Output only the lines below that start at the line containing "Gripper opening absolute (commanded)" and end at the line containing "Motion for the", with both ends kept.

======== DATA PROVIDED ========

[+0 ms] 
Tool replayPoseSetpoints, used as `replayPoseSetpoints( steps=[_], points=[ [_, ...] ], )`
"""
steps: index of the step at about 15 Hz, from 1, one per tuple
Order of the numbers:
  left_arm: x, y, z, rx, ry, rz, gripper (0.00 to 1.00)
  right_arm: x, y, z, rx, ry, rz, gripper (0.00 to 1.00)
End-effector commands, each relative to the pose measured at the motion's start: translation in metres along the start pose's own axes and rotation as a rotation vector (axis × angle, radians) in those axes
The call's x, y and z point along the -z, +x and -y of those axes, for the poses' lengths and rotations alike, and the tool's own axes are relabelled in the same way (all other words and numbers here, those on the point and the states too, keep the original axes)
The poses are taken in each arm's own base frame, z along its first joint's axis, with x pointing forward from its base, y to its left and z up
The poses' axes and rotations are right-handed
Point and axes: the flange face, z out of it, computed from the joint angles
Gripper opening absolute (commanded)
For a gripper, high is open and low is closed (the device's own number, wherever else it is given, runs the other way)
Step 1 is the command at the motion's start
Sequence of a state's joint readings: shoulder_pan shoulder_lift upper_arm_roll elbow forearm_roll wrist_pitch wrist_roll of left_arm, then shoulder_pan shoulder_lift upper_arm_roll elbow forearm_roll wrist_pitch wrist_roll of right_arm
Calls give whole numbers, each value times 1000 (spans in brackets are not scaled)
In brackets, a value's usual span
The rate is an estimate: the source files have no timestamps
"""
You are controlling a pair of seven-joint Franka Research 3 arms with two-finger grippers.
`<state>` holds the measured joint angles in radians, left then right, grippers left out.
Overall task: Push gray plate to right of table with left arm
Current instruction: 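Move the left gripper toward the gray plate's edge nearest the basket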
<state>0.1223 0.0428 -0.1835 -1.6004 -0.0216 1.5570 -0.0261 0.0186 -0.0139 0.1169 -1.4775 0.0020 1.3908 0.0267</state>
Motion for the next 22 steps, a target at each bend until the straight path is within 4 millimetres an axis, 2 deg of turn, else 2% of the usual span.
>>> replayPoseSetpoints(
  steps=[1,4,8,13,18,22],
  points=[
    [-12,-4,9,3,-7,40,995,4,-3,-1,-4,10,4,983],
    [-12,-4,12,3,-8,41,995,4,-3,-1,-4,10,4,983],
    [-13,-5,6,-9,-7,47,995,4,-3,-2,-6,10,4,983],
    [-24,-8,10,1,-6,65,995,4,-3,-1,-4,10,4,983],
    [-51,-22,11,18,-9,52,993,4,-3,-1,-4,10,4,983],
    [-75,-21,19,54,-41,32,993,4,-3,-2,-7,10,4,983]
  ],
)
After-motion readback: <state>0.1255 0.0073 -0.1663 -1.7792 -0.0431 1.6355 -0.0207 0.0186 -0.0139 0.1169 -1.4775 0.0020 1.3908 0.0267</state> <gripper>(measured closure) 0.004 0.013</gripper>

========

TASK SOLUTION »
Gripper opening absolute (commanded)
For a gripper, high is open and low is closed (the device's own number, wherever else it is given, runs the other way)
Step 1 is the command at the motion's start
Sequence of a state's joint readings: shoulder_pan shoulder_lift upper_arm_roll elbow forearm_roll wrist_pitch wrist_roll of left_arm, then shoulder_pan shoulder_lift upper_arm_roll elbow forearm_roll wrist_pitch wrist_roll of right_arm
Calls give whole numbers, each value times 1000 (spans in brackets are not scaled)
In brackets, a value's usual span
The rate is an estimate: the source files have no timestamps
"""
You are controlling a pair of seven-joint Franka Research 3 arms with two-finger grippers.
`<state>` holds the measured joint angles in radians, left then right, grippers left out.
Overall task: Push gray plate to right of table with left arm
Current instruction: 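Move the left gripper toward the gray plate's edge nearest the basket
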<state>0.1223 0.0428 -0.1835 -1.6004 -0.0216 1.5570 -0.0261 0.0186 -0.0139 0.1169 -1.4775 0.0020 1.3908 0.0267</state>
Motion for the next 22 steps, a target at each bend until the straight path is within 4 millimetres an axis, 2 deg of turn, else 2% of the usual span.

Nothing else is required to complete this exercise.